On Sun, Nov 30, 2008 at 4:55 AM, Trent Piepho <tpiepho@...escale.com> wrote:
> On Sat, 29 Nov 2008, Roland Dreier wrote:
>> > The 8b10 encoding is already accounted for in the 2.5 Gbps figure;
>> > the raw bit rate is 3.125 Gbps.
>>
>> In addition, PCI Express transfers are broken up into packets, usually
>> with very small payloads (128 or 256 bytes are common). So the packet
>> header overhead reduces throughput further, and then the transaction
>> layer adds further overhead. Then transferring NIC control structures
>> over the link adds even more overhead. So achieving 13.something Gb/sec
>> of real throughput on a PCIe link theoretically capable of 16 Gb/sec
>> seems pretty good to me.
I tested it both on PCIE2 and PCIE1 . same results.

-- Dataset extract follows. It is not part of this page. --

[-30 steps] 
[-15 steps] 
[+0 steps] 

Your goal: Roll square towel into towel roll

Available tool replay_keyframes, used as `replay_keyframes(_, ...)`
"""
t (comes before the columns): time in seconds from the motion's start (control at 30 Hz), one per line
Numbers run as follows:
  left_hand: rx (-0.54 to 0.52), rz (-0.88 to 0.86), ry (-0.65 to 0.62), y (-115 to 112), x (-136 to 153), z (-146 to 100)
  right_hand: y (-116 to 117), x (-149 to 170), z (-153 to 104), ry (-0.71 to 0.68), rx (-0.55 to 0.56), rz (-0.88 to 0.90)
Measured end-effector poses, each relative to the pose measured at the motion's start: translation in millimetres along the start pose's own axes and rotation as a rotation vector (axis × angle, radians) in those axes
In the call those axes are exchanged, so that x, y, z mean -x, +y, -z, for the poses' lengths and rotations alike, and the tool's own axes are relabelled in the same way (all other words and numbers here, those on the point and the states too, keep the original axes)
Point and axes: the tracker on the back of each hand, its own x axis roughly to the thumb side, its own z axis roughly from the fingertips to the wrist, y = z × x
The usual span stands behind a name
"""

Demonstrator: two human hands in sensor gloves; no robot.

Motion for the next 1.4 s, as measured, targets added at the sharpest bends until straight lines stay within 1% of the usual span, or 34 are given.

> For transfers with only 4 byte payloads, I get about 6.5 MB/sec over a PCIe
> 4x link. For small transfers, the overhead is huge.
>
Well, you are correct. I used packet size of 1.3k. when I increased to
9K a packet each port
reached ~7Gbps ( I am using pktgen). I used two cards, so I reached
28Gbps. BIOS settings for pci payload were AUTO,so i set it to 256
bytes but it made no difference, still 28Gbps. well, at least I know
what the problem is.
guys, I truly thank you all.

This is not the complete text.